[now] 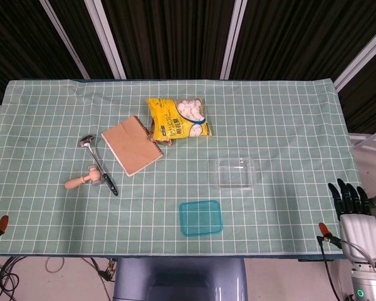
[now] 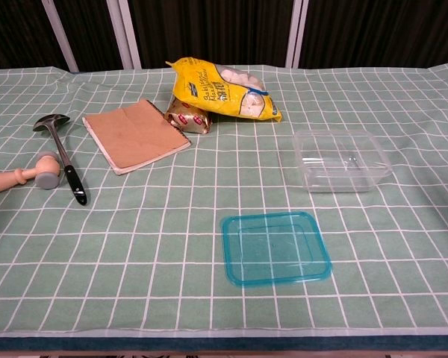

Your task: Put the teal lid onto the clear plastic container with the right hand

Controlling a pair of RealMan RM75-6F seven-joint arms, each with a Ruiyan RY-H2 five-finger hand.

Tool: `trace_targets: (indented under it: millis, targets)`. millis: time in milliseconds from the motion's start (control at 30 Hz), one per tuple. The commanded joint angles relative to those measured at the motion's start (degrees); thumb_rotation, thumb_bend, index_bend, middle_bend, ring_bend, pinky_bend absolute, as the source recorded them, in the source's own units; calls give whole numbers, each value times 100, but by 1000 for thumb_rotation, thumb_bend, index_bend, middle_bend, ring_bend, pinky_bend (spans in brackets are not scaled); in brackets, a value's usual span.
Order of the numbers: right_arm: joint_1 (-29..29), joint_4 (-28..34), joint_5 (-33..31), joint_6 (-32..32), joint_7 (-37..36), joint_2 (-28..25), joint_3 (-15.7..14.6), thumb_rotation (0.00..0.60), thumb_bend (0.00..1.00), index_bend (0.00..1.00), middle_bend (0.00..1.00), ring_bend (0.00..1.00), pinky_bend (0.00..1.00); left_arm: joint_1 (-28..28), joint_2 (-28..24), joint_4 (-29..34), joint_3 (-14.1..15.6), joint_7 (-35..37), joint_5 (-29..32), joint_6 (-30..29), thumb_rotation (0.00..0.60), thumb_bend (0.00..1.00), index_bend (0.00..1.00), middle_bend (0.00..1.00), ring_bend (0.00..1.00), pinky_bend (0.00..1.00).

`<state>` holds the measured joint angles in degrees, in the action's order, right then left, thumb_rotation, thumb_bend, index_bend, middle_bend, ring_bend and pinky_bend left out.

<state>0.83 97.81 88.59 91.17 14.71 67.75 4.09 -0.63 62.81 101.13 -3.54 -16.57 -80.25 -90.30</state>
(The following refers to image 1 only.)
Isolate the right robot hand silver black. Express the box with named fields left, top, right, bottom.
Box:
left=316, top=178, right=376, bottom=264

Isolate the blue transparent container lid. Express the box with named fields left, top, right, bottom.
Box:
left=179, top=200, right=223, bottom=237

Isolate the clear plastic container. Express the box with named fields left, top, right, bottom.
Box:
left=213, top=157, right=258, bottom=191

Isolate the green checked tablecloth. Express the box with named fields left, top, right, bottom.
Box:
left=0, top=78, right=376, bottom=257

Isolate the wooden mallet with grey head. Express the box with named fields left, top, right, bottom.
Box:
left=65, top=165, right=103, bottom=191

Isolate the brown spiral notebook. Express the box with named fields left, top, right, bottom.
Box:
left=100, top=115, right=164, bottom=177

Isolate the blue grey robot torso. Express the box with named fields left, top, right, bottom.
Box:
left=112, top=257, right=248, bottom=301

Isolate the yellow marshmallow bag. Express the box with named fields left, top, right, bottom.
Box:
left=145, top=97, right=214, bottom=142

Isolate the black pleated curtain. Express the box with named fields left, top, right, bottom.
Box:
left=0, top=0, right=376, bottom=135

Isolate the black cable on right hand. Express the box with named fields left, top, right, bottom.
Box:
left=316, top=236, right=344, bottom=301

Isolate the black floor cable bundle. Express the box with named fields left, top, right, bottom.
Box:
left=0, top=256, right=24, bottom=301

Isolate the thin floor cable loop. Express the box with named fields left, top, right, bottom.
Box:
left=45, top=256, right=67, bottom=273

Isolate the white low frame bar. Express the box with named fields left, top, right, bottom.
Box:
left=350, top=125, right=376, bottom=149

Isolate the metal ladle with black handle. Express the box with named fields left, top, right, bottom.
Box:
left=78, top=134, right=119, bottom=197

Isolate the floor cable with plug connectors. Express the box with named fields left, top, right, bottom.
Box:
left=92, top=256, right=117, bottom=301

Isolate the white slanted frame post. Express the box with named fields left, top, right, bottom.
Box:
left=333, top=21, right=376, bottom=92

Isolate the slim white frame post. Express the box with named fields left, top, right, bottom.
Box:
left=39, top=0, right=91, bottom=80

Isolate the wide white frame post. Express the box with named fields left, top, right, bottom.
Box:
left=220, top=0, right=248, bottom=80
left=83, top=0, right=127, bottom=80

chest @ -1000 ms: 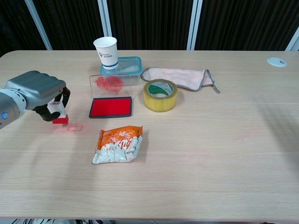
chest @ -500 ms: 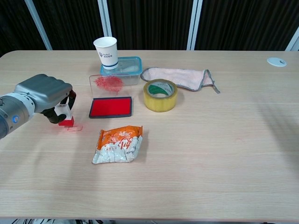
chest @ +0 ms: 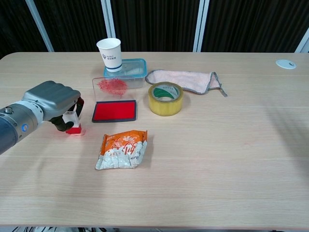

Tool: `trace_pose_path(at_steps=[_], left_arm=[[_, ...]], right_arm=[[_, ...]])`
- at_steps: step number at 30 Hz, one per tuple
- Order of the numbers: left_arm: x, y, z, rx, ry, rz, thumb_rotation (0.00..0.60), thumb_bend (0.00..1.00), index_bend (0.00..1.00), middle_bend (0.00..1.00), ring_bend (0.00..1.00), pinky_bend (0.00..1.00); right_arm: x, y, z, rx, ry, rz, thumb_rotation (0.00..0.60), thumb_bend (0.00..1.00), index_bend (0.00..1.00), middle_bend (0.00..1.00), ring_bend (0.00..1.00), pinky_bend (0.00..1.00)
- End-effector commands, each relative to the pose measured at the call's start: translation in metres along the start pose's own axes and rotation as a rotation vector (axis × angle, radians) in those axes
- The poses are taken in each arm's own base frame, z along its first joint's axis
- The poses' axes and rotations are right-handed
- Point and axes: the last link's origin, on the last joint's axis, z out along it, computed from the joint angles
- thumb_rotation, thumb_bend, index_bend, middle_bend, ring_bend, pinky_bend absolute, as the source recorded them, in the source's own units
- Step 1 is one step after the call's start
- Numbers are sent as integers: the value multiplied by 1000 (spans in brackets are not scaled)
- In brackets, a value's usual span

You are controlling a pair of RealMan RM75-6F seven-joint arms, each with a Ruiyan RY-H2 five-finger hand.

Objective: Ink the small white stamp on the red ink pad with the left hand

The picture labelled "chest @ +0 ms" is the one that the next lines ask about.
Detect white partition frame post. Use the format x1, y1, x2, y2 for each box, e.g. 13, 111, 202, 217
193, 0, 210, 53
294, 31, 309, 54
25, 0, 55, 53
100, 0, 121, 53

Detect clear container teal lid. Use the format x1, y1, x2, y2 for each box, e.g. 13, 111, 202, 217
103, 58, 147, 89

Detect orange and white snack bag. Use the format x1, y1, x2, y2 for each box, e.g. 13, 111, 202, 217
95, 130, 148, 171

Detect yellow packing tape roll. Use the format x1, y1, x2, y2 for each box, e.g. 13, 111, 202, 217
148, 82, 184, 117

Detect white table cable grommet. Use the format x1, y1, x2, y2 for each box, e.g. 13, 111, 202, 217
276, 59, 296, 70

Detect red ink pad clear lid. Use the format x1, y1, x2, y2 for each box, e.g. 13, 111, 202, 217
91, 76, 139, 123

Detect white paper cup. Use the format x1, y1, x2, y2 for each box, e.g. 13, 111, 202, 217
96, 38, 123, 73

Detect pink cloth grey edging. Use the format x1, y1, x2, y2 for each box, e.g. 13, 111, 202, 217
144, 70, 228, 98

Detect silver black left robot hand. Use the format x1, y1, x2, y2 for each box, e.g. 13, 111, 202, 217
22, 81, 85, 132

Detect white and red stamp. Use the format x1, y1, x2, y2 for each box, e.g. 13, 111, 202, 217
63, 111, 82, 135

_Task prompt:_ Exactly as written, reproduce all of the entries while dropping the pictures.

_Answer space:_
[now] 
[now] 

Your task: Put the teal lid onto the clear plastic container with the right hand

Controlling a pair of RealMan RM75-6F seven-joint arms, each with a Ruiyan RY-H2 five-finger hand.

Tool: `trace_targets: (indented under it: millis, targets)`. millis: time in milliseconds from the motion's start (control at 30 Hz), one per tuple. The commanded joint angles relative to those measured at the motion's start (degrees); thumb_rotation, thumb_bend, index_bend, middle_bend, ring_bend, pinky_bend absolute, as the source recorded them, in the source's own units; calls give whole numbers, each value times 100, but by 1000 for thumb_rotation, thumb_bend, index_bend, middle_bend, ring_bend, pinky_bend (spans in brackets are not scaled); in brackets, a value's usual span.
Order of the numbers: right_arm: joint_1 (-29..29), joint_4 (-28..34), joint_5 (-33..31), joint_6 (-32..32), joint_7 (-37..36), joint_2 (-28..25), joint_3 (-15.7..14.6), thumb_rotation (0.00..0.60), thumb_bend (0.00..1.00), index_bend (0.00..1.00), middle_bend (0.00..1.00), ring_bend (0.00..1.00), pinky_bend (0.00..1.00); left_arm: joint_1 (-28..28), joint_2 (-28..24), joint_4 (-29..34), joint_3 (-14.1..15.6), joint_7 (-35..37), joint_5 (-29..32), joint_6 (-30..29), thumb_rotation (0.00..0.60), thumb_bend (0.00..1.00), index_bend (0.00..1.00), middle_bend (0.00..1.00), ring_bend (0.00..1.00), pinky_bend (0.00..1.00).

`<state>` holds the measured joint angles in degrees, in the action's order, right then left, thumb_rotation, thumb_bend, index_bend, middle_bend, ring_bend and pinky_bend left out.

<state>0.83 97.81 88.59 91.17 14.71 67.75 4.09 -0.63 62.81 101.13 -3.54 -16.57 -80.25 -90.30</state>
(The following refers to image 1 only.)
Isolate the right robot hand silver black. Express the box with named fields left, top, right, bottom.
Box:
left=316, top=178, right=376, bottom=264

Isolate the blue transparent container lid. Express the box with named fields left, top, right, bottom.
Box:
left=179, top=200, right=223, bottom=237

Isolate the clear plastic container. Express the box with named fields left, top, right, bottom.
Box:
left=213, top=157, right=258, bottom=191

Isolate the green checked tablecloth. Express the box with named fields left, top, right, bottom.
Box:
left=0, top=78, right=376, bottom=257

Isolate the wooden mallet with grey head. Express the box with named fields left, top, right, bottom.
Box:
left=65, top=165, right=103, bottom=191

Isolate the brown spiral notebook. Express the box with named fields left, top, right, bottom.
Box:
left=100, top=115, right=164, bottom=177

Isolate the blue grey robot torso. Express the box with named fields left, top, right, bottom.
Box:
left=112, top=257, right=248, bottom=301

Isolate the yellow marshmallow bag. Express the box with named fields left, top, right, bottom.
Box:
left=145, top=97, right=214, bottom=142

Isolate the black pleated curtain. Express the box with named fields left, top, right, bottom.
Box:
left=0, top=0, right=376, bottom=135

Isolate the black cable on right hand. Express the box with named fields left, top, right, bottom.
Box:
left=316, top=236, right=344, bottom=301

Isolate the black floor cable bundle. Express the box with named fields left, top, right, bottom.
Box:
left=0, top=256, right=24, bottom=301

Isolate the thin floor cable loop. Express the box with named fields left, top, right, bottom.
Box:
left=45, top=256, right=67, bottom=273

Isolate the white low frame bar. Express the box with named fields left, top, right, bottom.
Box:
left=350, top=125, right=376, bottom=149

Isolate the metal ladle with black handle. Express the box with named fields left, top, right, bottom.
Box:
left=78, top=134, right=119, bottom=197

Isolate the floor cable with plug connectors. Express the box with named fields left, top, right, bottom.
Box:
left=92, top=256, right=117, bottom=301

Isolate the white slanted frame post. Express the box with named fields left, top, right, bottom.
Box:
left=333, top=21, right=376, bottom=92

Isolate the slim white frame post. Express the box with named fields left, top, right, bottom.
Box:
left=39, top=0, right=91, bottom=80

Isolate the wide white frame post. Express the box with named fields left, top, right, bottom.
Box:
left=220, top=0, right=248, bottom=80
left=83, top=0, right=127, bottom=80

chest @ -1000 ms: 
chest @ -500 ms: 
chest @ +0 ms: 

Tool: `trace_pose_path(at_steps=[_], left_arm=[[_, ...]], right_arm=[[_, ...]])`
- at_steps: step number at 30 Hz, one per tuple
- Order of the numbers: left_arm: x, y, z, rx, ry, rz, thumb_rotation (0.00..0.60), thumb_bend (0.00..1.00), index_bend (0.00..1.00), middle_bend (0.00..1.00), ring_bend (0.00..1.00), pinky_bend (0.00..1.00); right_arm: x, y, z, rx, ry, rz, thumb_rotation (0.00..0.60), thumb_bend (0.00..1.00), index_bend (0.00..1.00), middle_bend (0.00..1.00), ring_bend (0.00..1.00), pinky_bend (0.00..1.00)
- End-effector commands, each relative to the pose measured at the call's start: translation in metres along the start pose's own axes and rotation as a rotation vector (axis × angle, radians) in those axes
- The poses are taken in each arm's own base frame, z along its first joint's axis
- The poses' axes and rotations are right-handed
- Point and axes: the last link's origin, on the last joint's axis, z out along it, computed from the joint angles
- thumb_rotation, thumb_bend, index_bend, middle_bend, ring_bend, pinky_bend absolute, as the source recorded them, in the source's own units
- Step 1 is one step after the call's start
- Numbers are sent as integers: the value multiplied by 1000 (spans in brackets are not scaled)
- In brackets, a value's usual span

You are controlling a pair of RealMan RM75-6F seven-joint arms, each with a Ruiyan RY-H2 five-finger hand.

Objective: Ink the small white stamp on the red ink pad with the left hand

The picture labelled "chest @ +0 ms" is the one that the next lines ask about.
Detect white partition frame post. Use the format x1, y1, x2, y2 for each box, e.g. 13, 111, 202, 217
193, 0, 210, 53
294, 31, 309, 54
25, 0, 55, 53
100, 0, 121, 53

Detect clear container teal lid. Use the format x1, y1, x2, y2 for each box, e.g. 13, 111, 202, 217
103, 58, 147, 89

Detect orange and white snack bag. Use the format x1, y1, x2, y2 for each box, e.g. 13, 111, 202, 217
95, 130, 148, 171

Detect yellow packing tape roll. Use the format x1, y1, x2, y2 for each box, e.g. 13, 111, 202, 217
148, 82, 184, 117

Detect white table cable grommet. Use the format x1, y1, x2, y2 for each box, e.g. 13, 111, 202, 217
276, 59, 296, 70

Detect red ink pad clear lid. Use the format x1, y1, x2, y2 for each box, e.g. 13, 111, 202, 217
91, 76, 139, 123

Detect white paper cup. Use the format x1, y1, x2, y2 for each box, e.g. 13, 111, 202, 217
96, 38, 123, 73

Detect pink cloth grey edging. Use the format x1, y1, x2, y2 for each box, e.g. 13, 111, 202, 217
144, 70, 228, 98

Detect silver black left robot hand. Use the format x1, y1, x2, y2 for each box, e.g. 13, 111, 202, 217
22, 81, 85, 132

Detect white and red stamp. Use the format x1, y1, x2, y2 for each box, e.g. 13, 111, 202, 217
63, 111, 82, 135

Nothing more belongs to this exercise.